[Stored items from a collection]
------------------------------------------------

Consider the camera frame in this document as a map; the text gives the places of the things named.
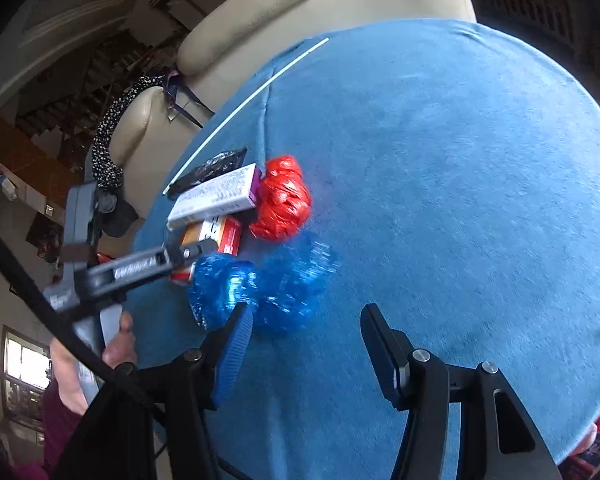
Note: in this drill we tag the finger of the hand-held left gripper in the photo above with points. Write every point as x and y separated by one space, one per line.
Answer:
200 251

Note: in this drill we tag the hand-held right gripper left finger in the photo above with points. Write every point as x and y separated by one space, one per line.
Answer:
235 345

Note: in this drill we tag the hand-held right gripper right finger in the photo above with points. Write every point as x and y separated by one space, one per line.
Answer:
382 352

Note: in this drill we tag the orange cardboard box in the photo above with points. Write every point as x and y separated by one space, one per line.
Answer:
220 235

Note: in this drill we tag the blue plastic bag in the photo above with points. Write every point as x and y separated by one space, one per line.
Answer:
215 285
290 285

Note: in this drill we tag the black plastic bag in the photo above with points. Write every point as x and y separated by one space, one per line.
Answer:
215 165

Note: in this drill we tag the person's left forearm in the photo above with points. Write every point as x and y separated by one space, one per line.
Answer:
70 375

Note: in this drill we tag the person's left hand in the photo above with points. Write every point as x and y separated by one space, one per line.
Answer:
120 350

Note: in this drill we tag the white box with purple end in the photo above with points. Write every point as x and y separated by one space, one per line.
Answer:
210 200

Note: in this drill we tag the dark grey clothing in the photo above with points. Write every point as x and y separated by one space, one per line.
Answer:
117 215

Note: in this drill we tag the crumpled red plastic bag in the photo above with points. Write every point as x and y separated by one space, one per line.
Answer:
280 200

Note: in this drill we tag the bright window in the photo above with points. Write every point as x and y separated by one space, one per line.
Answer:
25 360

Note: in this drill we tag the black white spotted cloth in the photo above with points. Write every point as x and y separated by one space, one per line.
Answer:
110 125

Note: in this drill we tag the thin white stick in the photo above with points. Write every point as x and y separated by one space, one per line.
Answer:
269 86

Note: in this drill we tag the wooden staircase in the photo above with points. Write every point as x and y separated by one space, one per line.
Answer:
80 90

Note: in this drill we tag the blue tablecloth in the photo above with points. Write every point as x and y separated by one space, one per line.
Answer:
430 160

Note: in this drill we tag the cream leather sofa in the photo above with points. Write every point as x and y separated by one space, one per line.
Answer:
260 25

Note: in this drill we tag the dark wooden lattice cabinet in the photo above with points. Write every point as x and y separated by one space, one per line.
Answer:
530 0

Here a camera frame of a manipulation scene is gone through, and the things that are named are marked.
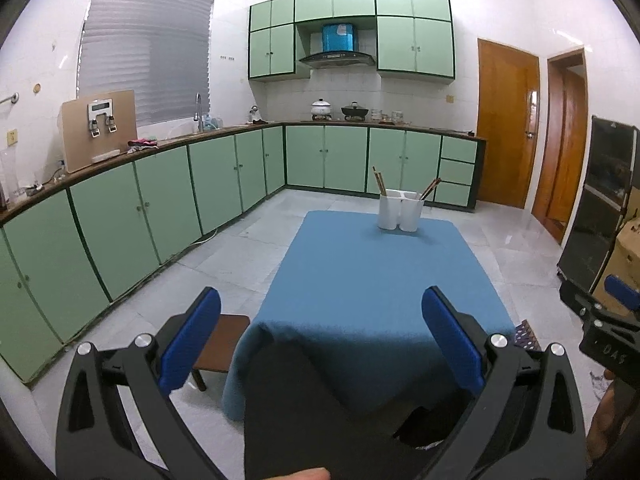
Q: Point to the brown wooden stool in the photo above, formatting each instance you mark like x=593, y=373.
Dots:
x=220, y=345

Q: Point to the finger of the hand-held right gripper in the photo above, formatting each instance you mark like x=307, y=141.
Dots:
x=577, y=300
x=622, y=292

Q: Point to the green wall cabinets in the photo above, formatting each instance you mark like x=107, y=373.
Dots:
x=415, y=40

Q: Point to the long green base cabinet run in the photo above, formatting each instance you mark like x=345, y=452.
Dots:
x=125, y=220

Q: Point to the white utensil holder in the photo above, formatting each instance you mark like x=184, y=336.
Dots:
x=400, y=212

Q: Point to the wooden cutting board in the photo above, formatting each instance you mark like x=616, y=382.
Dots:
x=80, y=150

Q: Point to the kitchen faucet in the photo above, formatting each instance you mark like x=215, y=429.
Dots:
x=198, y=110

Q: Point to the cardboard box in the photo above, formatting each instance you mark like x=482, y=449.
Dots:
x=625, y=255

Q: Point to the blue-wrapped hood duct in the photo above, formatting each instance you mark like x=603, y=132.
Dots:
x=340, y=37

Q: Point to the wall towel bar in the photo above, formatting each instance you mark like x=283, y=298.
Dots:
x=9, y=98

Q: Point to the patterned floor mat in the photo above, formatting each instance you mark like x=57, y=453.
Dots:
x=526, y=335

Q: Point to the blue tablecloth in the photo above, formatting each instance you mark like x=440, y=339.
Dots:
x=375, y=285

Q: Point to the red cloth on counter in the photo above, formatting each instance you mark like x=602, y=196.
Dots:
x=142, y=143

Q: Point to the white cooking pot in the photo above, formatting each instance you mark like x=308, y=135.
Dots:
x=321, y=109

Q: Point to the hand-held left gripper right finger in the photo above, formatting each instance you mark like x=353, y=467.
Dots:
x=450, y=340

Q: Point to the plain bamboo chopstick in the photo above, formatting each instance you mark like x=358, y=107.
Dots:
x=381, y=184

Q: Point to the blue bottle by faucet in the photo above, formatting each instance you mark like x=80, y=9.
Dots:
x=210, y=123

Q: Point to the green base cabinets with drawers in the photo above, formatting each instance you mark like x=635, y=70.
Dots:
x=350, y=160

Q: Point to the wooden door in doorway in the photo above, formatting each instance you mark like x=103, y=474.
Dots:
x=560, y=150

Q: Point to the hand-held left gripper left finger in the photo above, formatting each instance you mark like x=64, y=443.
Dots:
x=195, y=335

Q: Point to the metal kettle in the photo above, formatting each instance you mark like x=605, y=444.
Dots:
x=254, y=115

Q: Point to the range hood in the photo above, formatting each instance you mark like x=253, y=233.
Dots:
x=337, y=59

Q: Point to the black glass-front cabinet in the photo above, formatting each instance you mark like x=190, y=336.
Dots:
x=595, y=210

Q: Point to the person's right hand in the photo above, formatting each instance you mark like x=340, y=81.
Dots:
x=605, y=420

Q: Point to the window blinds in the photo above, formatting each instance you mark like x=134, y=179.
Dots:
x=145, y=50

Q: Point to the black wok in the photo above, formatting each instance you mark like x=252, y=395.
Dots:
x=355, y=111

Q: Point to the person's left hand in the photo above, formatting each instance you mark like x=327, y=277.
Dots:
x=305, y=475

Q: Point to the clear glass vase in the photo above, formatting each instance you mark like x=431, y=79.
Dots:
x=7, y=175

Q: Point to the glass jars on counter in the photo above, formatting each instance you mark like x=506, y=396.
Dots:
x=387, y=116

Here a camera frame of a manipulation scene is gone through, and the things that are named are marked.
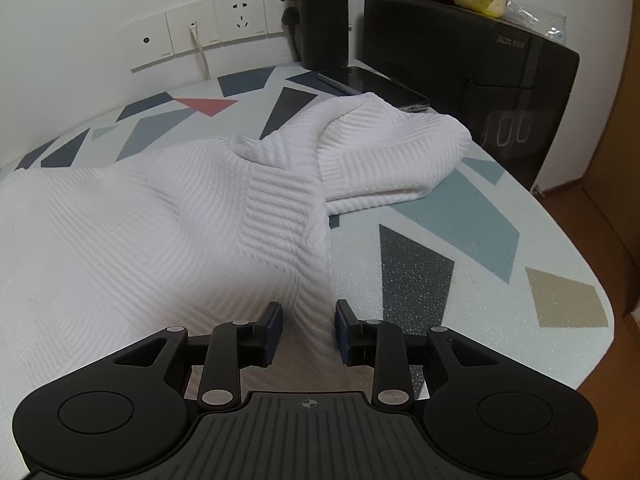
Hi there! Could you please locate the black box appliance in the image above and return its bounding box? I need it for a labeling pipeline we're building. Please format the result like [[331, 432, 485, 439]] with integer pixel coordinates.
[[362, 0, 581, 188]]

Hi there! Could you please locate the clear plastic bag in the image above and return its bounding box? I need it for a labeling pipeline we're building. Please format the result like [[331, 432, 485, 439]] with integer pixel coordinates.
[[505, 0, 568, 45]]

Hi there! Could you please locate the black smartphone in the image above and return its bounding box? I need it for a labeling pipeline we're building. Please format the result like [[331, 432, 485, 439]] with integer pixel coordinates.
[[316, 66, 431, 113]]

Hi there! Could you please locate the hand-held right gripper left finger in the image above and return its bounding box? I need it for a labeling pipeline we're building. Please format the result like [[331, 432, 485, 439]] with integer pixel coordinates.
[[112, 301, 283, 411]]

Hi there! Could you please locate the white ribbed sweater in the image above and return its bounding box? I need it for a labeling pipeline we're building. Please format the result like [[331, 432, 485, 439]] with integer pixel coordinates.
[[0, 91, 473, 396]]

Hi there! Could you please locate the black water bottle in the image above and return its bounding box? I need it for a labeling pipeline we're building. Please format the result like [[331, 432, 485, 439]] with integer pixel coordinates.
[[290, 0, 349, 70]]

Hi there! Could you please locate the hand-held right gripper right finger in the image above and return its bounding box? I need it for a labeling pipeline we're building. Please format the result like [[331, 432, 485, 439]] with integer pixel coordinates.
[[335, 299, 506, 411]]

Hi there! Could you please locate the white wall socket panel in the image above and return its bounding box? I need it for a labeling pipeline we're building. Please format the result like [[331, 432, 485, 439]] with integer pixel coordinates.
[[119, 0, 301, 72]]

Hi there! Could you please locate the white plugged cable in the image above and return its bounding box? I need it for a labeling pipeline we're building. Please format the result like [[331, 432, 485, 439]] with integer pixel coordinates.
[[189, 21, 211, 82]]

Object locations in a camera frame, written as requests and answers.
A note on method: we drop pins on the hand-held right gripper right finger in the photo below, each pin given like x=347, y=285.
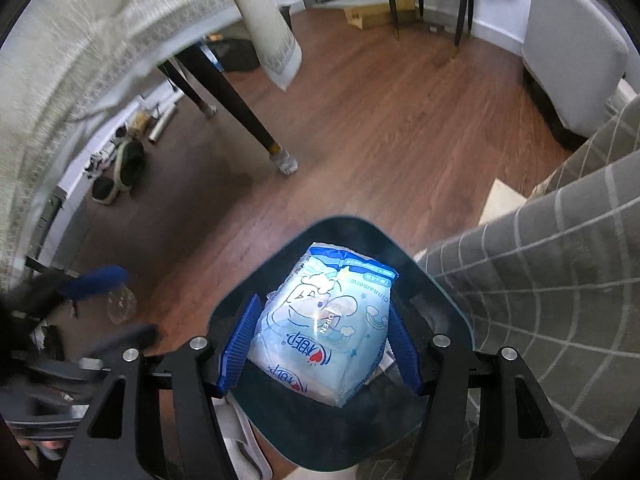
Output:
x=405, y=355

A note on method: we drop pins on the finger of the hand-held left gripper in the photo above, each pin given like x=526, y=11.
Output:
x=95, y=281

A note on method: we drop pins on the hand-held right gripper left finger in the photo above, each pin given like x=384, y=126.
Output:
x=240, y=345

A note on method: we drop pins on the clear plastic wrapper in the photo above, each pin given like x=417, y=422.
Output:
x=121, y=306

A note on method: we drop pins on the blue tissue packet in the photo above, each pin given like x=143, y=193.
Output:
x=320, y=330

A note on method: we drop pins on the dark trash bin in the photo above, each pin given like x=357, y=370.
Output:
x=320, y=425

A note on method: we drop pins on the black and beige slipper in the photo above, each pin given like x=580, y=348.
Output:
x=103, y=190
x=130, y=165

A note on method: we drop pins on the silver foil roll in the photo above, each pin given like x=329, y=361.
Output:
x=162, y=125

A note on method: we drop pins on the beige cardboard sheet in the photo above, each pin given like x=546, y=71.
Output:
x=500, y=202

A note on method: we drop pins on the dark wooden table leg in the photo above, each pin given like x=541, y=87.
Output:
x=235, y=105

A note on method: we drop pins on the beige tablecloth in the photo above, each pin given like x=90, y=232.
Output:
x=100, y=35

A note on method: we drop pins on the black storage box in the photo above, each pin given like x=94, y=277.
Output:
x=235, y=55

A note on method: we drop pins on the grey armchair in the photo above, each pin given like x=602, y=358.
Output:
x=570, y=55

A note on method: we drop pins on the cardboard box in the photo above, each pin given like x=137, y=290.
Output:
x=375, y=12

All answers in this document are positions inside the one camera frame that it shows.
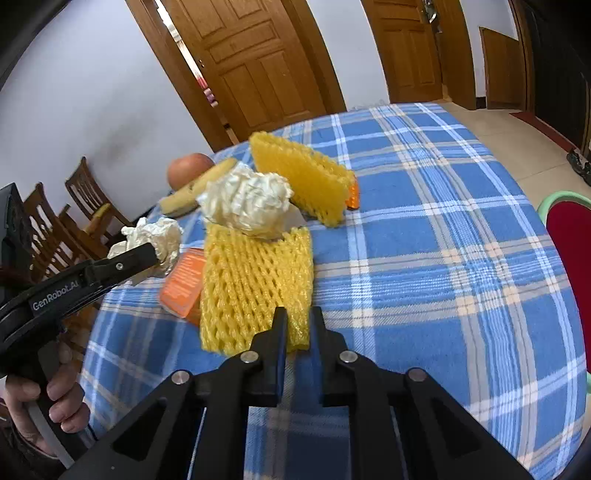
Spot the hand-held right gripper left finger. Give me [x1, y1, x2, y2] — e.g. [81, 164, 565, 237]
[59, 306, 289, 480]

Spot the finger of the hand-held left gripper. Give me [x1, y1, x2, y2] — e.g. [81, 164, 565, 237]
[84, 243, 160, 296]

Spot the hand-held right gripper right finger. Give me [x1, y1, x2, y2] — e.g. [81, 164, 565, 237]
[310, 306, 536, 480]

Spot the small white tissue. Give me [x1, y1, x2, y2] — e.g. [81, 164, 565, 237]
[107, 217, 183, 287]

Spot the yellow foam fruit net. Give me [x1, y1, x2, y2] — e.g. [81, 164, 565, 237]
[199, 224, 315, 356]
[249, 131, 356, 229]

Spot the large white tissue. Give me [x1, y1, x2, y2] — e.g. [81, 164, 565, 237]
[196, 164, 295, 240]

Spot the red basin with green rim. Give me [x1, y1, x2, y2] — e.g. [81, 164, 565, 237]
[537, 190, 591, 395]

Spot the person's left hand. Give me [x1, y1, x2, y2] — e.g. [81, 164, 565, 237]
[0, 342, 91, 457]

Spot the wooden chair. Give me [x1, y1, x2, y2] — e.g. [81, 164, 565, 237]
[65, 156, 139, 241]
[22, 184, 112, 283]

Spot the red apple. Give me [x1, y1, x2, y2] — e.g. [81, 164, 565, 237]
[167, 153, 215, 191]

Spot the banana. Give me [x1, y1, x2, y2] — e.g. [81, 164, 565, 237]
[159, 158, 238, 217]

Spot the white wrapper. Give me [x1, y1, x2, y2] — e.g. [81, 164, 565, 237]
[277, 203, 309, 234]

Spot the blue plaid tablecloth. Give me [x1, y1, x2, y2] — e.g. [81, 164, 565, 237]
[76, 102, 589, 480]

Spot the wooden panel door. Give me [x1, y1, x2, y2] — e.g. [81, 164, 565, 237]
[126, 0, 348, 152]
[360, 0, 476, 110]

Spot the red door mat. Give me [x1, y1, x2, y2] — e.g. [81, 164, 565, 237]
[508, 110, 579, 153]

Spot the white cable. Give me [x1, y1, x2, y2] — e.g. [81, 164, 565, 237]
[25, 401, 75, 468]

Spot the wooden wall panel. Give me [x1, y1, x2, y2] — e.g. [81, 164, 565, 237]
[479, 27, 525, 110]

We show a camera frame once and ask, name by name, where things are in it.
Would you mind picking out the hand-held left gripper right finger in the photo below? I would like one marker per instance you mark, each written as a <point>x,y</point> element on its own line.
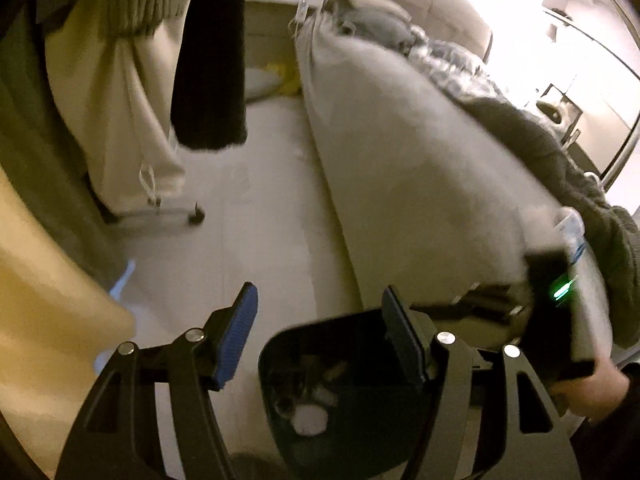
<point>402,335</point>

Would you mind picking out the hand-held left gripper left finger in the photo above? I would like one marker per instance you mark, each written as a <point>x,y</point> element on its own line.
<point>235,335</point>

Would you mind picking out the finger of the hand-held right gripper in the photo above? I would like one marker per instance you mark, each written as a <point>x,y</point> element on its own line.
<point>465,311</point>
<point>492,291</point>

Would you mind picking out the black trash bin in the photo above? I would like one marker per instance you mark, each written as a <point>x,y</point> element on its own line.
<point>360,395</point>

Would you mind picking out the person's right forearm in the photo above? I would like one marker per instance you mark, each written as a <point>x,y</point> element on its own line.
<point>615,440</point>

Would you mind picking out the person's right hand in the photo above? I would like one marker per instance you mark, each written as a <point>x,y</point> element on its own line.
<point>600,385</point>

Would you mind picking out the white crumpled paper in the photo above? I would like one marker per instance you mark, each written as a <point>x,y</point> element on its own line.
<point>307,417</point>

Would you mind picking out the grey fleece blanket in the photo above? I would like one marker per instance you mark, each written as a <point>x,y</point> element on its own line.
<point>550,160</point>

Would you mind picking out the bed with grey sheet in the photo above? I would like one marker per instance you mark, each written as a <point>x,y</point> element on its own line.
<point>410,160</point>

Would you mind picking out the yellow curtain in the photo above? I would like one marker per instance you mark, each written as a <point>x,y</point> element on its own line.
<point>45,335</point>

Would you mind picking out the blue patterned duvet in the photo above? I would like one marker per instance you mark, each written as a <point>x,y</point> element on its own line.
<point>450,65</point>

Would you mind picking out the beige hanging trousers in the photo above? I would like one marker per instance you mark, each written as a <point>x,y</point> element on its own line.
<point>125,110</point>

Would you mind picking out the sliding wardrobe door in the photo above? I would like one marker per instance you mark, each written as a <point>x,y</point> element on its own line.
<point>590,60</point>

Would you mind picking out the yellow floor item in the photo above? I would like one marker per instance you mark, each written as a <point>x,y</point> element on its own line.
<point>285,77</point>

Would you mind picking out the dark green cloth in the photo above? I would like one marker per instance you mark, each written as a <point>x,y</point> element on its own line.
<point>35,135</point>

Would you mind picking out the grey pillow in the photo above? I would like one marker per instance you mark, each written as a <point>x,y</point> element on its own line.
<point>380,25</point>

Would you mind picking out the beige upholstered headboard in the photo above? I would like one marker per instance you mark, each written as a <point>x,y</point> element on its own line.
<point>440,5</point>

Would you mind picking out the white power strip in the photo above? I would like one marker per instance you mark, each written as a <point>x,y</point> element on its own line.
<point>302,12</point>

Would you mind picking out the black frame nightstand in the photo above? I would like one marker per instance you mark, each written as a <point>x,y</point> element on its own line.
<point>557,110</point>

------------------------------------------------

TASK GOAL
Begin at the line above that has "Would you mind picking out the white crumpled" and stop after the line that has "<point>550,160</point>", copying each line exactly and adding nothing else.

REPLY TO THE TASK
Would you mind picking out the white crumpled paper in the photo above? I would like one marker per instance you mark, each written as a <point>x,y</point> element on its own line.
<point>307,417</point>

Would you mind picking out the grey fleece blanket in the photo above? I would like one marker per instance you mark, each written as a <point>x,y</point> element on its own line.
<point>550,160</point>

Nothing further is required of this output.